Mamy dla was skarpetki

Patryk Jaki:Ponad 4 lata temu przyszedł na świat mój syn – Radzio. Mówili mi, że może nie chodzić, nie mówić, nie będzie potrafił ściągnąć i włożyć butów. Tymczasem nie tylko chodzi a biega ze mną i trenuje w szkółce piłkarskiej. Dodatkowo nie tylko mówi, ale opowiada mi każdego dnia co robił w przedszkolu. A żeby tego było mało, to jeszcze sam potrafi nie tylko założyć i ściągnąć buty, ale nawet gotować ze mną nietrudne dania.

W 2015 roku, kiedy państwo Jaki mogli zgodnie z prawem zabić swojego synka przed jego narodzeniem, przeprowadzono w Polsce 996 legalnych aborcji eugenicznych. Rządowe raporty nie podawały wtedy jeszcze szczegółowych statystyk, nie wiadomo więc ile z tego blisko tysiąca zabitych dzieci to dzieci takie jak mały Radek – zdolne do życia, fizycznie zdrowe, tylko po prostu inne. Raport za rok 2017 jest już bardziej szczegółowy i podaje łączną liczbę 1035 legalnych aborcji eugenicznych w podziale na przyczyny, wynika z niego, że mniej więcej co czwarte zabite legalnie w polskim szpitalu dziecko cierpiało na zespół Downa bez współistniejących wad somatycznych. Zgodnie z prawem zabito przed urodzeniem 255 dzieci takich jak synek wiceministra. Rodzice dzieci z zespołem Downa wielokrotnie razem z diagnozą dostają od lekarza dobrą radę o możliwości skorzystania z aborcji, i często jest to jedyna konkretna pomoc jaką lekarz oferuje zszokowanym rodzicom bo jakoś ciągle nie udało się wypracować systemowego wsparcia dla takich rodzin, uruchamianego już w momencie pierwszych podejrzeń choroby. Typowo polski imposybilizm. 

Pierwszy dzień wiosny to tradycyjnie dzień, w którym politycy na co dzień uważający, że zespół Downa jest i powinien pozostać przesłanką do legalnej aborcji, wrzucają na twittery i instagramy swoje zdjęcia w kolorowych skarpetkach jako gest wsparcia dla osób z zespołem Downa.
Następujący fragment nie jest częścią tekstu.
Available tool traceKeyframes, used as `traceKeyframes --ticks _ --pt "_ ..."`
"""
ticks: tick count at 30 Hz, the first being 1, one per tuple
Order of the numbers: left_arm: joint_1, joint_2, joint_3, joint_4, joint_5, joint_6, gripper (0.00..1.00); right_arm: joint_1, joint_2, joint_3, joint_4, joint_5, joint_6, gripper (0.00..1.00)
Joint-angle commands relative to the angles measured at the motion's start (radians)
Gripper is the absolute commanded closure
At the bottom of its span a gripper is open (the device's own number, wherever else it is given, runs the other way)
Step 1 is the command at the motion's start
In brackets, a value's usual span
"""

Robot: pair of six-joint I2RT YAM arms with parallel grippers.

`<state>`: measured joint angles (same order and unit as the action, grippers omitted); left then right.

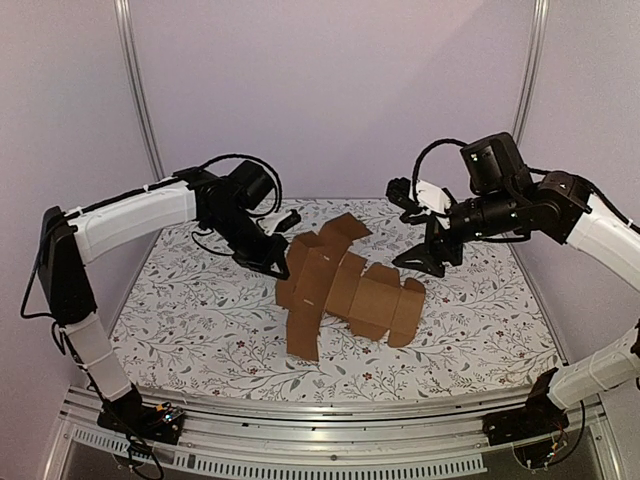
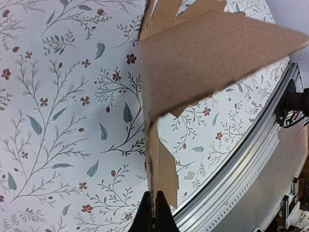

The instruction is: Fold the paper box

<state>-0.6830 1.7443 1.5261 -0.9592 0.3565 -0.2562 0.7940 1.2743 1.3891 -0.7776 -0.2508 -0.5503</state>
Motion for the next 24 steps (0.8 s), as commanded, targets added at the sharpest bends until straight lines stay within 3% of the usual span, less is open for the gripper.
traceKeyframes --ticks 1,11,24 --pt "-0.028 0.075 0.145 -0.111 -0.08 0.135 1.0 0.008 0.069 0.056 0.02 -0.01 -0.085 0.15" --pt "-0.062 0.223 0.422 -0.234 -0.199 0.236 1.0 0.01 0.228 0.13 0.174 0.064 -0.092 0.29" --pt "-0.087 0.24 0.467 -0.236 -0.224 0.229 1.0 0.012 0.445 0.286 0.225 0.07 -0.105 0.42"
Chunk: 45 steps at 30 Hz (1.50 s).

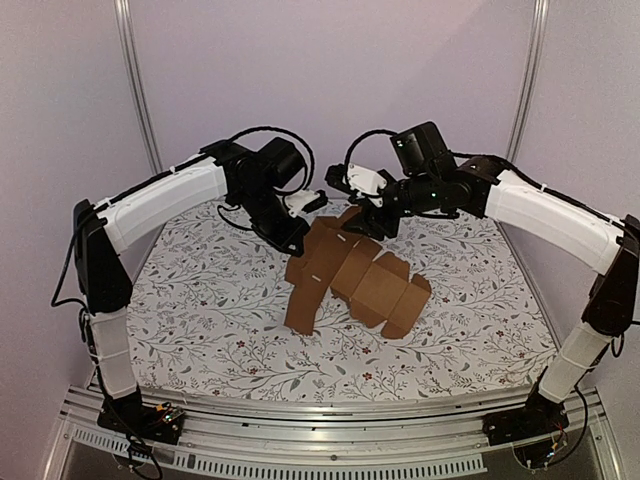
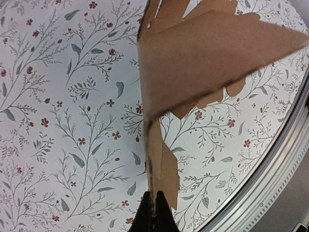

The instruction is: Fold the paper box

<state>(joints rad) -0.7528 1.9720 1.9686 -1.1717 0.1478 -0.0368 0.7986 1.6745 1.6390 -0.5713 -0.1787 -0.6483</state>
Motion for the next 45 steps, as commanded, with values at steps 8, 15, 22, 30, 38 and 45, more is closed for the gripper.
traceKeyframes --ticks 8,15,22,30,38,45 --pt "-0.021 0.013 0.02 -0.019 -0.015 0.009 1.0 0.009 0.107 0.047 0.072 -0.013 0.009 0.49" --pt "-0.025 0.006 0.011 -0.019 -0.013 0.018 1.0 0.008 0.157 0.077 0.089 -0.009 0.011 0.56" --pt "-0.026 -0.01 -0.016 -0.006 -0.02 0.026 1.0 0.009 0.191 0.085 0.092 -0.016 0.012 0.7" --pt "-0.026 -0.027 -0.044 0.016 -0.008 0.026 1.0 0.01 0.203 0.082 0.086 -0.025 0.015 0.98" --pt "-0.009 -0.098 -0.098 0.08 -0.057 -0.017 0.67 0.01 0.172 0.057 0.071 0.007 0.02 1.0" --pt "0.037 -0.246 -0.207 0.213 -0.041 -0.073 0.4 0.009 0.142 0.05 0.032 0.093 0.14 1.0"
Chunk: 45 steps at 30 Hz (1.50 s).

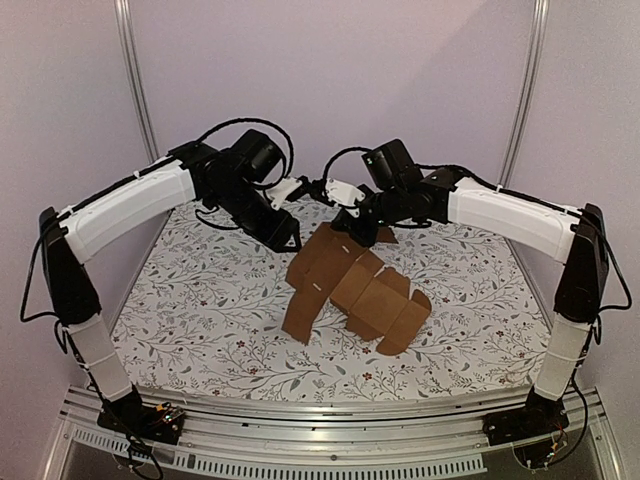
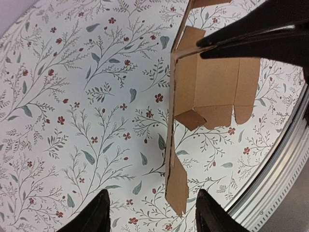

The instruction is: Fold the paper box

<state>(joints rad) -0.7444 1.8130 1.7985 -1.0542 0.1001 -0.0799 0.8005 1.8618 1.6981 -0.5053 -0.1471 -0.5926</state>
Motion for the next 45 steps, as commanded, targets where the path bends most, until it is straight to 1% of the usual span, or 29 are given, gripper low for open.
traceKeyframes --ticks 1,4,6,8,10,13,14,15,18,22,25,30,35,38,41,45 --pt "0.03 -0.102 -0.047 0.109 0.014 -0.033 0.39 0.007 -0.049 -0.009 -0.042 0.075 0.12 1.0" --pt "0.033 -0.16 -0.109 0.164 0.028 -0.052 0.35 0.007 -0.068 -0.018 -0.046 0.115 0.225 1.0" --pt "0.035 -0.195 -0.151 0.197 0.045 -0.066 0.34 0.007 -0.085 -0.026 -0.045 0.139 0.292 1.0" --pt "0.037 -0.238 -0.2 0.235 0.054 -0.085 0.33 0.008 -0.095 -0.02 -0.059 0.195 0.389 1.0" --pt "0.037 -0.277 -0.247 0.261 0.054 -0.107 0.33 0.007 -0.102 -0.006 -0.083 0.228 0.487 1.0" --pt "0.04 -0.343 -0.337 0.311 0.04 -0.137 0.32 0.007 -0.118 0.005 -0.117 0.296 0.583 1.0" --pt "0.042 -0.362 -0.365 0.327 0.042 -0.148 0.32 0.007 -0.121 0.01 -0.134 0.32 0.654 1.0" --pt "0.043 -0.383 -0.392 0.34 0.044 -0.159 0.32 0.007 -0.123 0.014 -0.148 0.339 0.685 1.0" --pt "0.045 -0.439 -0.479 0.375 0.034 -0.193 0.32 0.007 -0.123 0.02 -0.185 0.36 0.799 1.0" --pt "0.047 -0.509 -0.582 0.42 0.012 -0.225 0.31 0.006 -0.122 0.001 -0.188 0.373 0.931 1.0" --pt "0.052 -0.561 -0.655 0.45 -0.005 -0.242 0.3 0.009 -0.119 -0.038 -0.161 0.362 0.992 1.0" --pt "0.073 -0.631 -0.761 0.509 -0.029 -0.262 0.24 0.034 -0.125 -0.13 -0.078 0.358 1.059 1.0" --pt "0.146 -0.669 -0.873 0.587 -0.042 -0.318 0.2 0.034 -0.152 -0.209 0.01 0.305 1.147 1.0" --pt "0.196 -0.666 -0.937 0.667 0.037 -0.359 0.2 0.038 -0.163 -0.244 0.041 0.284 1.173 1.0" --pt "0.204 -0.647 -0.982 0.722 0.044 -0.372 0.2 0.037 -0.189 -0.296 0.079 0.273 1.169 1.0" --pt "0.229 -0.613 -1.022 0.809 0.098 -0.381 0.2 0.038 -0.222 -0.353 0.111 0.237 1.137 1.0"
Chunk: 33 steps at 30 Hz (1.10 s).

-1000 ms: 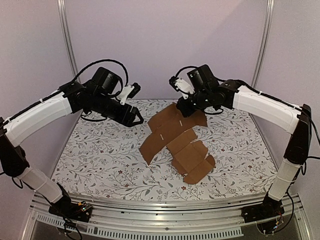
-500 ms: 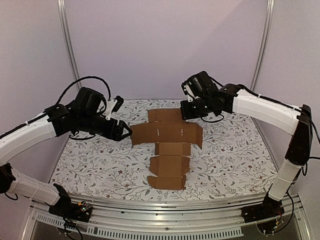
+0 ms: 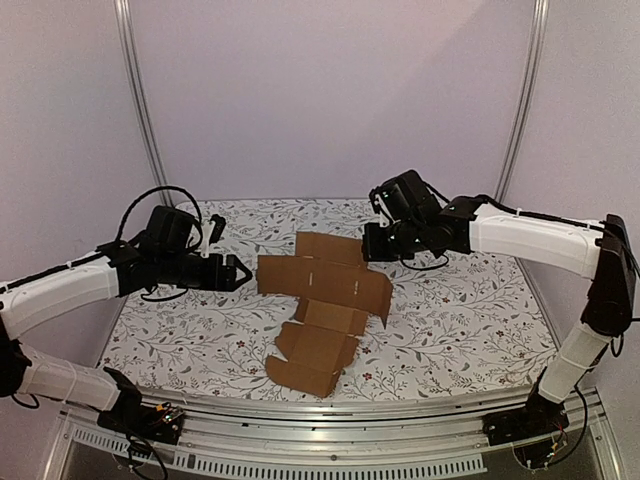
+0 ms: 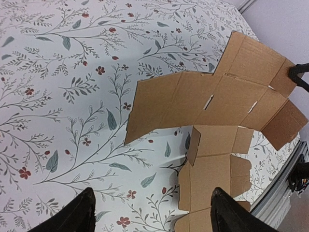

Oczywiście tylko tych, którym udało się dożyć narodzin w systemie uznającym ich życie za niewarte życia. Niewiele rzeczy mnie tak irytuje jak hipokryzja lejąca się zewsząd tego dnia, także z prawej strony, która od trzech lat ma większość i mogłaby coś realnie zmienić, na przykład wyłączając trisomię bez współistniejących wad somatycznych z listy przesłanek do legalnej aborcji, zamiast udawać, że zabijanie dzieci z zespołem Downa może powstrzymać tylko całkowity zakaz aborcji eugenicznej, który jest społecznie nieakceptowalny i z tego powodu nie do wprowadzenia. Sama zresztą go nie popieram. 

Ale jest mała szansa, że coś się w podejściu do aborcji może zmienić. W Gazecie Wyborczej ukazał się artykuł, w którym autorka martwi się o etyczny wymiar aborcji, jeśli postęp nauk medycznych umożliwi zdiagnozowanie orientacji seksualnej dziecka na etapie jego życia płodowego. „Mogłoby to prowadzić do usuwania ciąż, gdy w wyniku badań prenatalnych okaże się, że dziecko jest nosicielem takich genów. Taki rozwój ewentualnych wypadków budzi ogromne zastrzeżenia etyczne”. Trzymam kciuki za postęp w medycynie, mam nadzieję doczekać czasów, kiedy proaborcyjna strona dostrzeże problem etyczny tam, gdzie go w przypadku dzieci z zespołem Downa nie widzi.